Independente disso tudo, o grande problema da série “Mindhunter” está na forma como os problemas particulares de cada personagem serve apenas para cumprir tempo de tela e não levam a lugar algum. Não temos qualquer conclusão minimamente satisfatória para esses aspectos. Provavelmente a direção estava incerta sobre a possibilidade de uma eventual terceira temporada e, por isso, não quis bater o martelo sobre diversas questões. Mas não creio que seja esse o caso, uma vez que criador David Fincher afirmou acreditar que a produção se encerraria na segunda temporada mesmo – o que de fato aconteceu. A justificativa foi a baixa audiência em detrimento do alto custo, mas é relativamente compreensível o porquê do primeiro ponto ter sido tão evidente. Ninguém quer despender horas de vida para assistir dramas pessoas irrelevantes em uma série investigativa com um tema tão fascinante quanto serial killers.

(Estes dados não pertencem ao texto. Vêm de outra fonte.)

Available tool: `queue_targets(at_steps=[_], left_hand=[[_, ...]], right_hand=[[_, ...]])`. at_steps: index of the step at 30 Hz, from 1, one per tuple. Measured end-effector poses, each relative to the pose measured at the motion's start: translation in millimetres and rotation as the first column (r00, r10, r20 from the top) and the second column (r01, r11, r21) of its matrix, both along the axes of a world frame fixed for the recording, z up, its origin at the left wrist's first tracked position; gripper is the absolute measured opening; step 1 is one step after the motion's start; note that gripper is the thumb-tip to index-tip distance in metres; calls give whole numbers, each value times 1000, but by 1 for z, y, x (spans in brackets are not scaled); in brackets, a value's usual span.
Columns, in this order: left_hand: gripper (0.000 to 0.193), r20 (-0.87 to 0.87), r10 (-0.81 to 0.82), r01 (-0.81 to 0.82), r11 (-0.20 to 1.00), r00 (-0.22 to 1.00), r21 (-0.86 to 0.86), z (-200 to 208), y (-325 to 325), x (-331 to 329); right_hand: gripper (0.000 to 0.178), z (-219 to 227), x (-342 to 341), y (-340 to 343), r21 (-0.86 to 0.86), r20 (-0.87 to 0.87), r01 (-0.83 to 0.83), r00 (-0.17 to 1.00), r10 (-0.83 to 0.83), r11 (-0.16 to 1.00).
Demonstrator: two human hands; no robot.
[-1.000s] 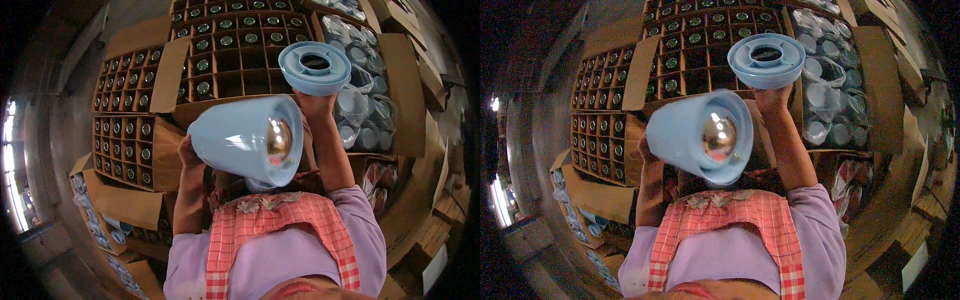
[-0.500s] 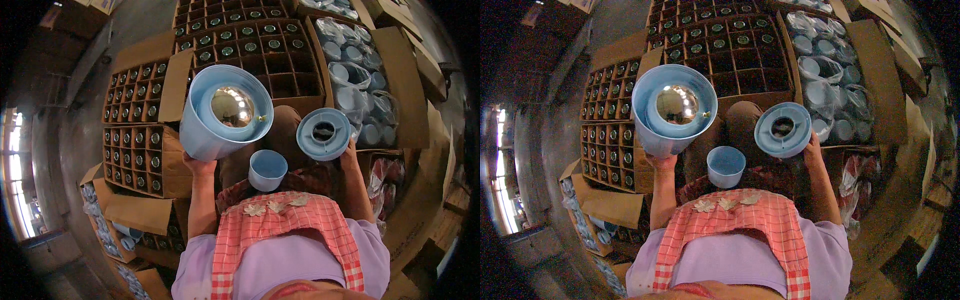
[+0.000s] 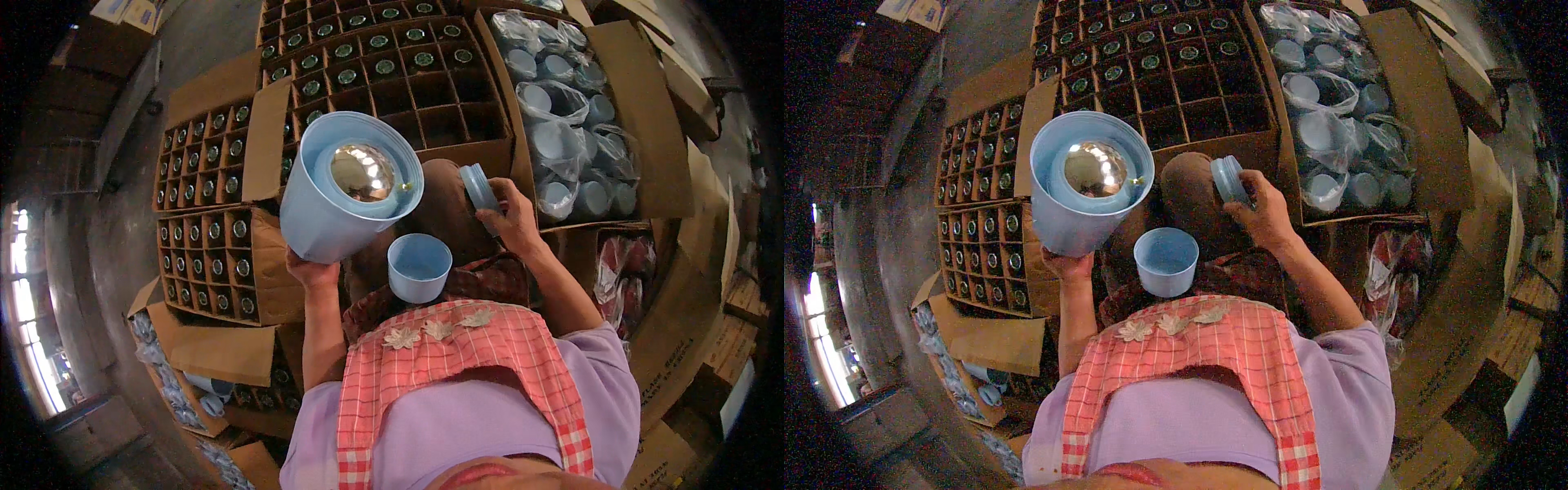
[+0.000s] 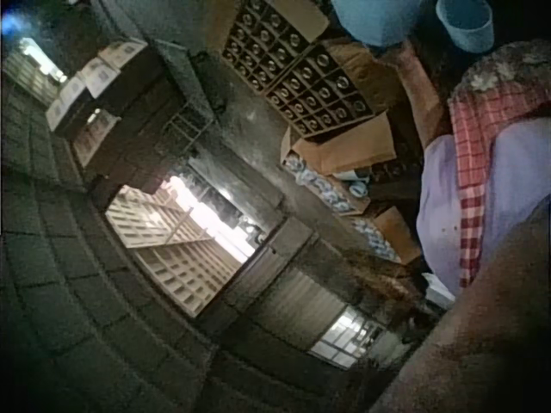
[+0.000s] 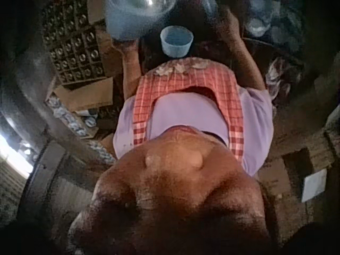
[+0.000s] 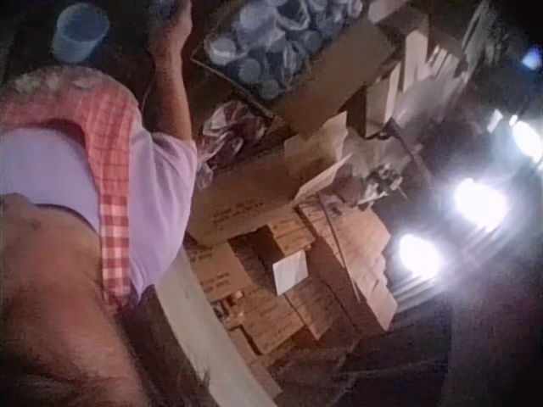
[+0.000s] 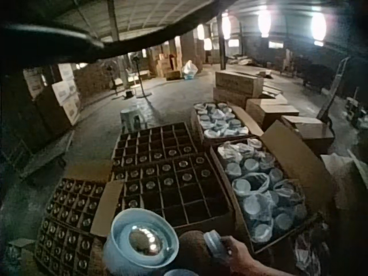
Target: The person assembles a light blue thermos by inserting a stainless steel inner liner, screwing on the lid, and placing the assembled unit into a plastic bag. They repeat this process for multiple thermoses, handling the inner liner, lid, and outer shell before bagging each completed unit.
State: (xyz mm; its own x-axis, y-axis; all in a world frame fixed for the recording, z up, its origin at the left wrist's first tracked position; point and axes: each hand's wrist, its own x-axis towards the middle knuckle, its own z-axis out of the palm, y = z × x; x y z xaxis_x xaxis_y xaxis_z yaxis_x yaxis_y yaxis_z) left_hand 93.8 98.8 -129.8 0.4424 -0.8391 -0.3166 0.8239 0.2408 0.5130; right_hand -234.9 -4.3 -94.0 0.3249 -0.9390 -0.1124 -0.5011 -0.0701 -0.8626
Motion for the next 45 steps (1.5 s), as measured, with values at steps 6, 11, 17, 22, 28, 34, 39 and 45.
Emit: queue_targets(at_steps=[6, 11, 17, 22, 28, 34, 39, 45], left_hand=[[45, 112, 48, -49, 999, 993, 6, 3, 12, 6], [43, -87, 139, -126, 982, 986, 140, 5, 14, 5], [42, 12, 66, -66, 998, 998, 0, 3, 8, 2], [42, 3, 110, -109, 986, 994, 129, -2, 15, 4], [50, 124, 129, -144, 983, 984, 117, -18, 22, 2], [53, 187, 104, -101, 995, 977, -26, -24, 20, 5], [53, 193, 108, -127, 988, 975, 88, 14, 9, -17], [49, 807, -36, -146, 978, 589, 150, 12, 11, -23]], right_hand=[[37, -5, -31, -18, 171, 709, 284, 629, -318, 943], [29, 14, -37, 1, 299, 893, 239, 272, -359, 924], [62, -11, -32, 31, -58, 151, 284, 950, -273, 957], [73, 14, -25, 28, -263, -412, -507, 829, 379, 821], [70, 2, -18, 45, -171, -109, -274, 960, 258, 946], [52, -5, -14, -2, 303, 612, 224, 699, -369, 926], [58, 60, 11, -52, 41, 666, 125, 736, -120, 991], [75, 80, 45, -72, -613, 352, 18, 901, 252, 790]])
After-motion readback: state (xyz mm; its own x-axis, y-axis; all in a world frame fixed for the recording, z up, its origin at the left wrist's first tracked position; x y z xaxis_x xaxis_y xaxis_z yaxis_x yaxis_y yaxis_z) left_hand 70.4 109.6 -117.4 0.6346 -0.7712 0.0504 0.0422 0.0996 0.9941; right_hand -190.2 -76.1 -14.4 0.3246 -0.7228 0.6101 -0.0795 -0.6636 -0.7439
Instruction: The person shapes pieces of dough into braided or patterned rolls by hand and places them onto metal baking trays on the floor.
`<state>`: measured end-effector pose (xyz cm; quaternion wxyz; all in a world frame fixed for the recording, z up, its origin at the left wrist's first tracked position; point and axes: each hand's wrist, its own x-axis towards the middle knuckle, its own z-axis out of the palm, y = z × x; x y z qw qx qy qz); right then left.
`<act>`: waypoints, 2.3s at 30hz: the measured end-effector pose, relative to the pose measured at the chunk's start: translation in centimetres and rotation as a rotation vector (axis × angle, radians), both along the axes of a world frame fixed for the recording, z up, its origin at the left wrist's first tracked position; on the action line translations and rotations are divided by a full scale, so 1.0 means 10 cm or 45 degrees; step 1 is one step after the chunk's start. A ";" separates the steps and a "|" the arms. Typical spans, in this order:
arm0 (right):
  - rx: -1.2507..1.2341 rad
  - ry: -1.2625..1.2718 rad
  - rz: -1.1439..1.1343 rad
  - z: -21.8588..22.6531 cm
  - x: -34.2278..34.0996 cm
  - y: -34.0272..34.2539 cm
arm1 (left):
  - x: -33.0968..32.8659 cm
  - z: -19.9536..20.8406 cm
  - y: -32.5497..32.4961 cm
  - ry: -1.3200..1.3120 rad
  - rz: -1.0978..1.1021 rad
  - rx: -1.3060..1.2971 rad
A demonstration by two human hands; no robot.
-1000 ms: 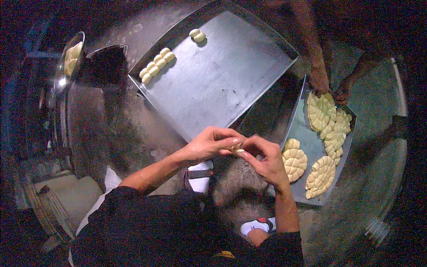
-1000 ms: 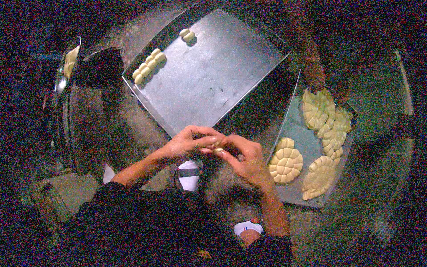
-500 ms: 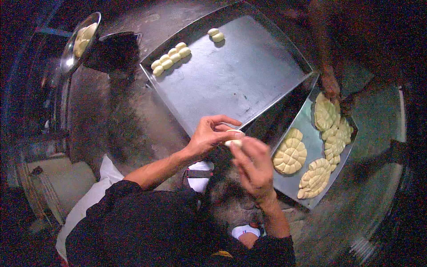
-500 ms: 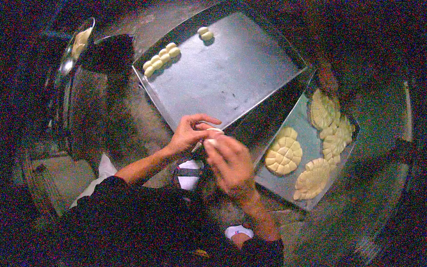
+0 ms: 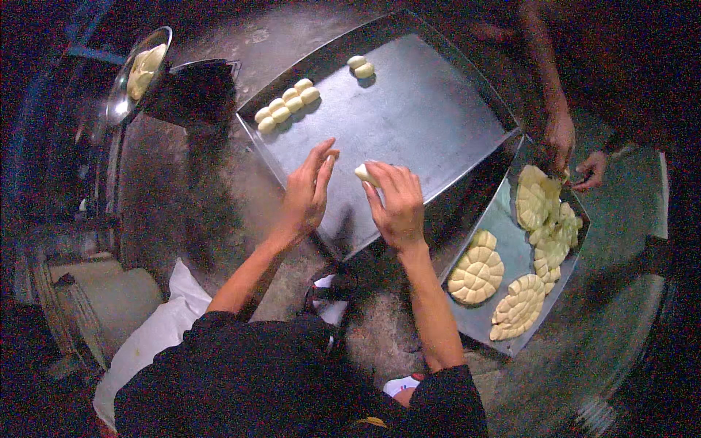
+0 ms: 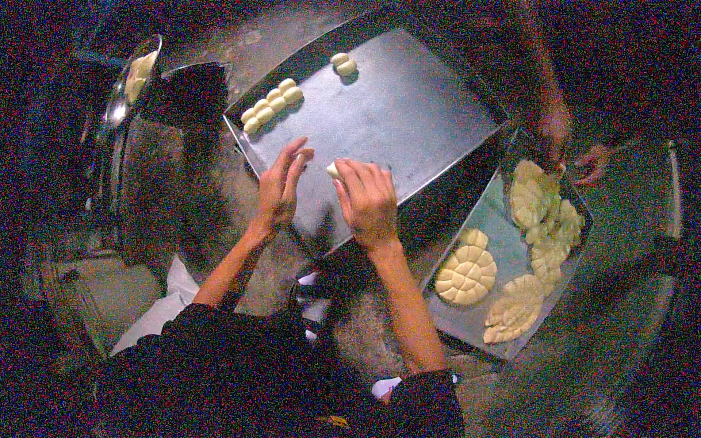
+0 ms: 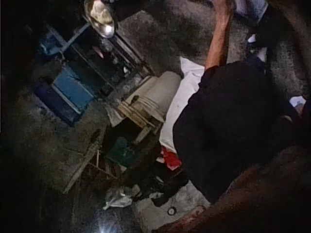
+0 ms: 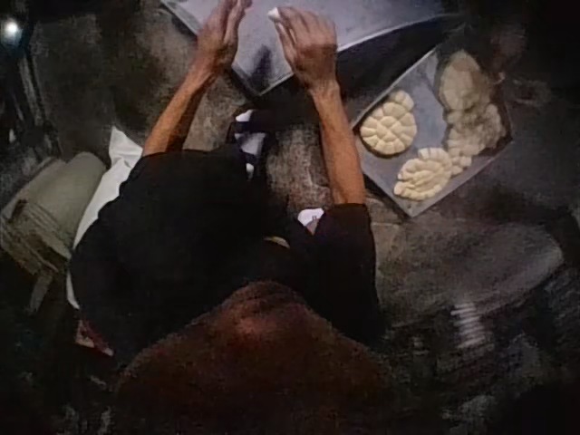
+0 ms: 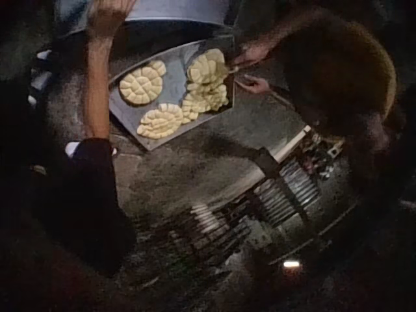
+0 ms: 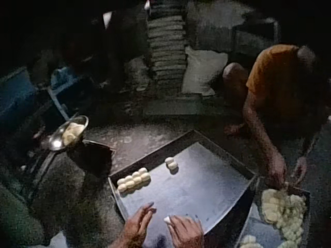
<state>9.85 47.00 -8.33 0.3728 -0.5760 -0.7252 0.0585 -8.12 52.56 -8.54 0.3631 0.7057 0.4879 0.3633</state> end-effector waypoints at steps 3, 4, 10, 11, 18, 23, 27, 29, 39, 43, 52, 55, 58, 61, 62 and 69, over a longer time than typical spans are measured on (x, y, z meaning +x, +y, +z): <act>-0.161 -0.058 -0.060 -0.31 0.12 -0.07 | 0.04 -0.20 -0.22 0.328 -0.306 0.146; -0.119 0.018 -0.114 -0.24 0.16 -0.14 | -0.02 -0.26 -0.28 0.462 -0.381 0.245; -0.402 0.222 -0.807 -0.10 1.89 -0.90 | 0.23 -0.50 -0.37 0.739 -0.607 0.235; -0.481 0.175 -0.823 -0.22 2.25 -1.08 | 0.27 -0.52 -0.35 0.766 -0.615 0.230; -0.687 -0.186 -0.560 -0.69 2.61 -1.50 | 0.52 -0.14 -0.29 0.697 -0.522 0.207; -0.886 0.029 -0.389 -0.65 2.43 -1.52 | 0.65 0.26 -0.50 0.224 -0.500 -0.098; -0.854 0.283 -0.316 -0.50 2.49 -1.43 | 0.67 0.30 -0.75 0.255 -0.638 0.139; -0.928 0.297 -0.418 -0.40 2.85 -1.41 | 0.78 0.36 -0.91 0.036 -0.766 -0.171; -0.430 0.443 -0.140 0.94 1.35 -0.98 | 0.77 0.51 -1.00 -0.827 -0.549 -1.754; -0.317 0.315 0.039 0.87 0.69 -0.99 | 0.73 0.45 -0.86 -0.987 -0.217 -1.780; -0.401 0.644 0.022 0.75 0.42 -1.06 | 0.56 0.42 -0.76 -0.717 -0.271 -1.369; -0.788 0.889 -0.197 0.79 0.47 -1.03 | 0.50 0.41 -0.76 -0.551 -0.516 -0.881; -0.823 0.904 -0.108 0.70 0.50 -1.00 | 0.44 0.50 -0.73 -0.241 -0.730 -0.235; -0.658 0.598 -0.145 0.65 0.48 -0.97 | 0.46 0.51 -0.77 -0.140 -0.556 -0.232; -0.545 0.340 -0.215 0.71 0.48 -0.96 | 0.46 0.49 -0.76 -0.258 -0.483 -0.400; -0.538 0.492 -0.074 0.58 0.43 -0.94 | 0.43 0.51 -0.73 -0.446 -0.455 -1.240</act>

Porém, é triste o fato de a série ter sido cancelada, pois existiam diversas outras histórias envolvendo Douglas e Ressler que poderiam ter sido abordadas em temporadas futuras. Um ponto curioso é que, ao longo de toda a segunda temporada, os primeiros instantes da maioria dos episódios retratam flashes da vida de Dennis Radder, conhecido como “Assassino BTK”. Devido ao desenvolvimento cronológico da série (que termina em 1981), dificilmente veríamos Holden e Tench capturando o criminoso (que só foi detido em 2005), mas esse desenvolvimento é curioso. Ao menos nos faz imaginar como teria sido se a série fosse adiante.